In recent years, the use of body-worn video cameras has been introduced for a number of uses. For example, as a new form of surveillance in law enforcement, there are surveillance cameras that are worn by the police officer and are usually located on a police officer's chest or head. According to the Bureau of Justice Statistics (BJS), in the United States, in 2016, about 47% of the 15,328 general-purpose law enforcement agencies had acquired body-worn cameras.

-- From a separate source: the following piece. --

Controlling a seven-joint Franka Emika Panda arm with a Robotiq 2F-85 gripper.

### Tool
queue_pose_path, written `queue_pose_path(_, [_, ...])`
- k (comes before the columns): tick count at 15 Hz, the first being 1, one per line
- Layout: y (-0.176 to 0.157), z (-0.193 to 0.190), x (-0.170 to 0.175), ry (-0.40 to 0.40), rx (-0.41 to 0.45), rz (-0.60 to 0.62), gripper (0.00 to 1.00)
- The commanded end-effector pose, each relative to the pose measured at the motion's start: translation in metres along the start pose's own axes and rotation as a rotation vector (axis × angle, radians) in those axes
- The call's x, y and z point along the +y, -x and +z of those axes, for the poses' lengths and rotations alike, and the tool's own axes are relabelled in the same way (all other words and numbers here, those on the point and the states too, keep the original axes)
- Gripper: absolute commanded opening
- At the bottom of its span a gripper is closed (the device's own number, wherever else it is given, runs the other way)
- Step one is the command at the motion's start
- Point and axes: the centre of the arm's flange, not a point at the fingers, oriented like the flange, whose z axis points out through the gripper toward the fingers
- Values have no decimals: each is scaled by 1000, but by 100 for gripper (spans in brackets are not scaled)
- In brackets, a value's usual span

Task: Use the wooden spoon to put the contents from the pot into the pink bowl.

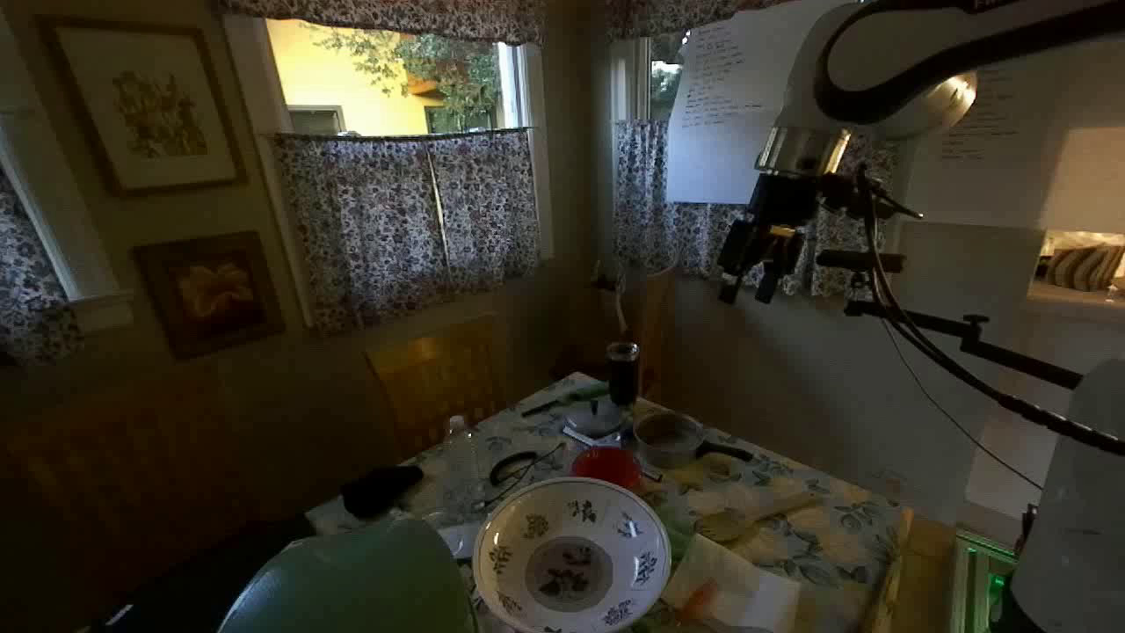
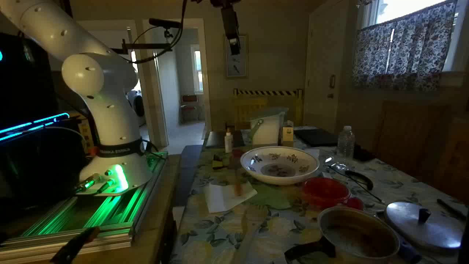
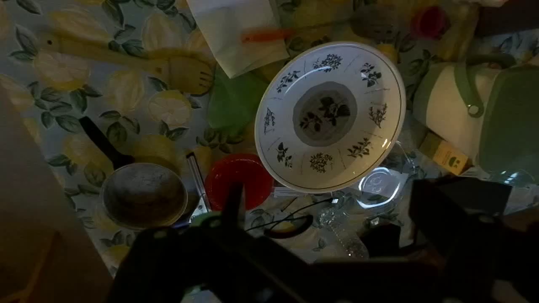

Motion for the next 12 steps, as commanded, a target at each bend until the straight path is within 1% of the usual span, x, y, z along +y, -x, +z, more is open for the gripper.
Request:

=== Traffic flow monitoring ===

Many cities and motorway networks have extensive traffic-monitoring systems. Many of these cameras however, are owned by private companies and transmit data to drivers' GPS systems.

Highways England has a publicly owned CCTV network of over 3000 pan–tilt–zoom cameras covering the British motorway and trunk road network. These cameras are primarily used to monitor traffic conditions and are not used as speed cameras. With the addition of fixed cameras for the active traffic management system, the number of cameras on the Highways England's CCTV network is likely to increase significantly over the next few years. The London congestion charge is enforced by cameras positioned at the boundaries of and inside the congestion charge zone, which automatically read the number plates of vehicles that enter the zone. If the driver does not pay the charge then a fine will be imposed. Similar systems are being developed as a means of locating cars reported stolen. Other surveillance cameras serve as traffic enforcement cameras.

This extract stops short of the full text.